育てる喜びを伝えたい。だから、教師をめざします。

山中 宏之 園芸学科 環境保全園芸学コース
山口県/柳井高校出身

将来、農業高校の先生になりたくて、いまは教職の免許取得に向けて勉強しています。植物、とくに果樹は、人が手間をかけないとうまく育ちません。

それだけに、実ったときの喜びは大きく、その気持ちを多くの生徒に伝えられたらと思っています。教師には、専門の知識以上に、豊かな教養が必要。これからもいろんなことにふれながら自分自身を高めていけたらと思います。

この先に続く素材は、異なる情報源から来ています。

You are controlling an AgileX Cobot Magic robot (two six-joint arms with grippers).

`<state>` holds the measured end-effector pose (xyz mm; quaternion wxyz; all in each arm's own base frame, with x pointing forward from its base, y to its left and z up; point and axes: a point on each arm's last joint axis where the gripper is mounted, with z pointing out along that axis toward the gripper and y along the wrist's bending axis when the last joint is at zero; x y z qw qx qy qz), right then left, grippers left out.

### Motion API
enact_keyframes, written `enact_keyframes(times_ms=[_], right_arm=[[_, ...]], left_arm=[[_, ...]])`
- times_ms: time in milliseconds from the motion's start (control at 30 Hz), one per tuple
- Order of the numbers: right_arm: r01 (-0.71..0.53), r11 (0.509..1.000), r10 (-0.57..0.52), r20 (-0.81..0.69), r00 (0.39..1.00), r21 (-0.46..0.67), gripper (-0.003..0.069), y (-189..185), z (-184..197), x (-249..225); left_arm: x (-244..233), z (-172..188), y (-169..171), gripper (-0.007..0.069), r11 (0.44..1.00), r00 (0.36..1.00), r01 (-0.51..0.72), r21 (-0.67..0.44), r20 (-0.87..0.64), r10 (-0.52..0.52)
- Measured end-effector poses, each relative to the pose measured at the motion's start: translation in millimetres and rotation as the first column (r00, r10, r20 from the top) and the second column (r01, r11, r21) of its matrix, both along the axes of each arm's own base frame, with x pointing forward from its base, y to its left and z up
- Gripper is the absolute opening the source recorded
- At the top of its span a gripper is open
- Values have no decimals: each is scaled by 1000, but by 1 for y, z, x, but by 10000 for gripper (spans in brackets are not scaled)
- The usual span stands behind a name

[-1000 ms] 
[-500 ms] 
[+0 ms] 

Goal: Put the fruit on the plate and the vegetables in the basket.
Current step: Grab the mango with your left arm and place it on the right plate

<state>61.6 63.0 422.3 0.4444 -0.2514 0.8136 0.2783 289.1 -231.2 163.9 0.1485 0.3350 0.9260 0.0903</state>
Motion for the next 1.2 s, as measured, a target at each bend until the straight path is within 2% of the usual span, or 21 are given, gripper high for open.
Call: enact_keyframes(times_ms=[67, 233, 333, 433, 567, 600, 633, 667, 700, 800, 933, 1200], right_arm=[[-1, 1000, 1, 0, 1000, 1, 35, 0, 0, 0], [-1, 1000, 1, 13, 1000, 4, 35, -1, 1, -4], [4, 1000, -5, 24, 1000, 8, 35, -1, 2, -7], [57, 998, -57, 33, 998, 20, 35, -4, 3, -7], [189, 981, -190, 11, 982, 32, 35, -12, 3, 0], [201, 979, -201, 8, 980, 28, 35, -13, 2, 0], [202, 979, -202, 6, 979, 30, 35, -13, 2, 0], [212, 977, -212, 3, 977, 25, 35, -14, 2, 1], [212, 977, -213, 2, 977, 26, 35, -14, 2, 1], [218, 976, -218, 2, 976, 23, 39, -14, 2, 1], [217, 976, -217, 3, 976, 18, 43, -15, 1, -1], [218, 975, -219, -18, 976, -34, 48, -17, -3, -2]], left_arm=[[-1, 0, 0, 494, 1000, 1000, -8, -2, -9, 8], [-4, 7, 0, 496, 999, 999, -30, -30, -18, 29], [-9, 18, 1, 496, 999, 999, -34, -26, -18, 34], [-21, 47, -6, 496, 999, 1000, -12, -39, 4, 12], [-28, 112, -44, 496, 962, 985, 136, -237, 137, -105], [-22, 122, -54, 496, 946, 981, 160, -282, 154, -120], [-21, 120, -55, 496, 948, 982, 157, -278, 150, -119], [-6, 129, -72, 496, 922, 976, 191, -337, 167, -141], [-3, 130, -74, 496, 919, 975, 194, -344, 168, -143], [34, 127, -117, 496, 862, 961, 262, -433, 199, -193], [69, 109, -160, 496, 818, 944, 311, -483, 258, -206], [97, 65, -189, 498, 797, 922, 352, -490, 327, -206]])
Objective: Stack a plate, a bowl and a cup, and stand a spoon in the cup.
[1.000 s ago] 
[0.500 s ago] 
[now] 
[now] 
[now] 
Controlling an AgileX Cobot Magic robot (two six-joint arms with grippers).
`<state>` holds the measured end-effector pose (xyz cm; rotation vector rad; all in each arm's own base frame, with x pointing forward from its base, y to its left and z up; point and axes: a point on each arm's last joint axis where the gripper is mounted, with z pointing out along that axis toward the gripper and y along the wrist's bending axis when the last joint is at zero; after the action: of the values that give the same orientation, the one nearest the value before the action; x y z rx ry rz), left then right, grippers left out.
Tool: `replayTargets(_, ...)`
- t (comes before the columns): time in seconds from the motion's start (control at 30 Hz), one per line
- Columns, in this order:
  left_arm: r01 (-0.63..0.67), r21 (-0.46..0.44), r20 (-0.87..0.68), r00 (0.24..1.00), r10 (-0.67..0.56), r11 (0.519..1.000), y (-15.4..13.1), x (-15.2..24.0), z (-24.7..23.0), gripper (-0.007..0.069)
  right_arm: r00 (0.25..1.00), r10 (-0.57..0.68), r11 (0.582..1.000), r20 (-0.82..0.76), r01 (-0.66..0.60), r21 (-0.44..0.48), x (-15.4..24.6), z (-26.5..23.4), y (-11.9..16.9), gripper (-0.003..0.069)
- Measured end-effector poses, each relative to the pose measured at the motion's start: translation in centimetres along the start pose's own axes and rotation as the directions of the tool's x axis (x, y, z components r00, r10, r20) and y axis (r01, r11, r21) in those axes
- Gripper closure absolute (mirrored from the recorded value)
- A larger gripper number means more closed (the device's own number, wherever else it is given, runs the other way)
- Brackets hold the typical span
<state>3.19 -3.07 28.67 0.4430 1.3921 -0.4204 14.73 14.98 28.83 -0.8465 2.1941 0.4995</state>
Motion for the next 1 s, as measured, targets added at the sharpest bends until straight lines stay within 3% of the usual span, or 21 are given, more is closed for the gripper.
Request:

教育実習で、教える喜びを実感。夢への思いがより強くなりました。

糸数 琴美 園芸学部 食品工学科
沖縄県/八重山農林高校出身

高校で学んだ食品の知識をもっと深めたいと思い、この学部へ進学。現在は、保存方法や製造技術について学んでいます。将来は高校の教師になるため、教職課程を履修。

4年生の前期で体験した実習は、最初とても緊張しましたが、生徒たちに「先生」と声をかけられるたびに気持ちも高まり、夢への想いがさらに強くなったような気がします。教職の勉強はたいへんだけど、諦めずに最後までがんばります。